### Required work
Every line of the material should be output exactly as written.

### Provided material
================================
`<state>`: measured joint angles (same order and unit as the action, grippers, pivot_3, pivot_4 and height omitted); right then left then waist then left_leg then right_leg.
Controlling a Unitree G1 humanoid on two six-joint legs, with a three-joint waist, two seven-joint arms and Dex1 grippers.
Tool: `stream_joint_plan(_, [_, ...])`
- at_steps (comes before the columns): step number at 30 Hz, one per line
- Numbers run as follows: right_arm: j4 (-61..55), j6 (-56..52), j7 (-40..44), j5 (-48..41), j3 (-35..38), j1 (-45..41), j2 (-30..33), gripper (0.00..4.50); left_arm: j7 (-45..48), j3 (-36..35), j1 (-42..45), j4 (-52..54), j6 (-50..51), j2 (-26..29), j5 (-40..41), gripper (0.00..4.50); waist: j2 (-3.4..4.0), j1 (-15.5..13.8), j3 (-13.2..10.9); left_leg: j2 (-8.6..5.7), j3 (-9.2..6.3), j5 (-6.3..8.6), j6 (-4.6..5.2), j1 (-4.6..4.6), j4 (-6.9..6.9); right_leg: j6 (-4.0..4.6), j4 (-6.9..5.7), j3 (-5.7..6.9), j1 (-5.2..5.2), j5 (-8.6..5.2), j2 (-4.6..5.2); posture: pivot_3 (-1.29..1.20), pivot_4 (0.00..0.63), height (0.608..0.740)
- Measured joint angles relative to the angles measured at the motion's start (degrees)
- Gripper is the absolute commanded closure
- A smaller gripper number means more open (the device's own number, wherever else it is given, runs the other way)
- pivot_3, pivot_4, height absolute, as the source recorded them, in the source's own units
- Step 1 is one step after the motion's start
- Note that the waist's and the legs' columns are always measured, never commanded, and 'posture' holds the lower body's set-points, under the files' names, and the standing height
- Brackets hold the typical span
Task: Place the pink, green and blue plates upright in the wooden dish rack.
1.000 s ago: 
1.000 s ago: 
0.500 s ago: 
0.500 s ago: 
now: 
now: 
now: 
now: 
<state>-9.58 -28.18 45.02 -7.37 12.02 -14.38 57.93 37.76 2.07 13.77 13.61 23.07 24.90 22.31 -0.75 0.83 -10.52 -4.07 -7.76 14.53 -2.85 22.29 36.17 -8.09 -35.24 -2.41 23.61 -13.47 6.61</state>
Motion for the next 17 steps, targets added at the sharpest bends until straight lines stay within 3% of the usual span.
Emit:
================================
### Response for this exercise
`<state>`: measured joint angles (same order and unit as the action, grippers, pivot_3, pivot_4 and height omitted); right then left then waist then left_leg then right_leg.
Controlling a Unitree G1 humanoid on two six-joint legs, with a three-joint waist, two seven-joint arms and Dex1 grippers.
Tool: `stream_joint_plan(_, [_, ...])`
- at_steps (comes before the columns): step number at 30 Hz, one per line
- Numbers run as follows: right_arm: j4 (-61..55), j6 (-56..52), j7 (-40..44), j5 (-48..41), j3 (-35..38), j1 (-45..41), j2 (-30..33), gripper (0.00..4.50); left_arm: j7 (-45..48), j3 (-36..35), j1 (-42..45), j4 (-52..54), j6 (-50..51), j2 (-26..29), j5 (-40..41), gripper (0.00..4.50); waist: j2 (-3.4..4.0), j1 (-15.5..13.8), j3 (-13.2..10.9); left_leg: j2 (-8.6..5.7), j3 (-9.2..6.3), j5 (-6.3..8.6), j6 (-4.6..5.2), j1 (-4.6..4.6), j4 (-6.9..6.9); right_leg: j6 (-4.0..4.6), j4 (-6.9..5.7), j3 (-5.7..6.9), j1 (-5.2..5.2), j5 (-8.6..5.2), j2 (-4.6..5.2); posture: pivot_3 (-1.29..1.20), pivot_4 (0.00..0.63), height (0.608..0.740)
- Measured joint angles relative to the angles measured at the motion's start (degrees)
- Gripper is the absolute commanded closure
- A smaller gripper number means more open (the device's own number, wherever else it is given, runs the other way)
- pivot_3, pivot_4, height absolute, as the source recorded them, in the source's own units
- Step 1 is one step after the motion's start
- Note that the waist's and the legs' columns are always measured, never commanded, and 'posture' holds the lower body's set-points, under the files' names, and the standing height
- Brackets hold the typical span
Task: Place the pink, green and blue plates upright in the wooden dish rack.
1.000 s ago: 
1.000 s ago: 
0.500 s ago: 
0.500 s ago: 
now: 
now: 
now: 
now: 
<state>-9.58 -28.18 45.02 -7.37 12.02 -14.38 57.93 37.76 2.07 13.77 13.61 23.07 24.90 22.31 -0.75 0.83 -10.52 -4.07 -7.76 14.53 -2.85 22.29 36.17 -8.09 -35.24 -2.41 23.61 -13.47 6.61</state>
Motion for the next 17 steps, targets added at the sharpest bends until straight lines stay within 3% of the usual span.
Emit:

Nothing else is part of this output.